> **What is needed**: Give back the whole listing below exactly.
= Beginning of Section =
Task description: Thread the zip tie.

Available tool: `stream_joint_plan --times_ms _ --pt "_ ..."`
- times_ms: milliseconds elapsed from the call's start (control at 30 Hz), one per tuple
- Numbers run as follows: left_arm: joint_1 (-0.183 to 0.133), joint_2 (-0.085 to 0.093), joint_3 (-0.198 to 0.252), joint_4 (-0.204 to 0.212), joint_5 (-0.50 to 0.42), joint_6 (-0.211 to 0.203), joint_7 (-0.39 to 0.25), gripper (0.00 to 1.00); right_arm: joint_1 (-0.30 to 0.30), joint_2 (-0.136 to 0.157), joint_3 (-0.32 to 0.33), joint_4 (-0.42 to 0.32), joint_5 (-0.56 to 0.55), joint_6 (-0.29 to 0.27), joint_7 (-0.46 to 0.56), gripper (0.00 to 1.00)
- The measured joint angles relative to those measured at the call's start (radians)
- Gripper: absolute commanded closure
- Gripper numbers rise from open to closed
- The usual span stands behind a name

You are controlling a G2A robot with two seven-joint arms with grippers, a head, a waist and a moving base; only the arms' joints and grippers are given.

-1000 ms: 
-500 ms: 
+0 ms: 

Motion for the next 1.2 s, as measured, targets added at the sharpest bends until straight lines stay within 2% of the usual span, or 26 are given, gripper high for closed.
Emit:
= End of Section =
> **Answer to this exercise**:
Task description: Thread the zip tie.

Available tool: `stream_joint_plan --times_ms _ --pt "_ ..."`
- times_ms: milliseconds elapsed from the call's start (control at 30 Hz), one per tuple
- Numbers run as follows: left_arm: joint_1 (-0.183 to 0.133), joint_2 (-0.085 to 0.093), joint_3 (-0.198 to 0.252), joint_4 (-0.204 to 0.212), joint_5 (-0.50 to 0.42), joint_6 (-0.211 to 0.203), joint_7 (-0.39 to 0.25), gripper (0.00 to 1.00); right_arm: joint_1 (-0.30 to 0.30), joint_2 (-0.136 to 0.157), joint_3 (-0.32 to 0.33), joint_4 (-0.42 to 0.32), joint_5 (-0.56 to 0.55), joint_6 (-0.29 to 0.27), joint_7 (-0.46 to 0.56), gripper (0.00 to 1.00)
- The measured joint angles relative to those measured at the call's start (radians)
- Gripper: absolute commanded closure
- Gripper numbers rise from open to closed
- The usual span stands behind a name

You are controlling a G2A robot with two seven-joint arms with grippers, a head, a waist and a moving base; only the arms' joints and grippers are given.

-1000 ms: 
-500 ms: 
+0 ms: 

Motion for the next 1.2 s, as measured, targets added at the sharpest bends until straight lines stay within 2% of the usual span, or 26 are given, gripper high for closed.
Emit:

There's no more to this exercise.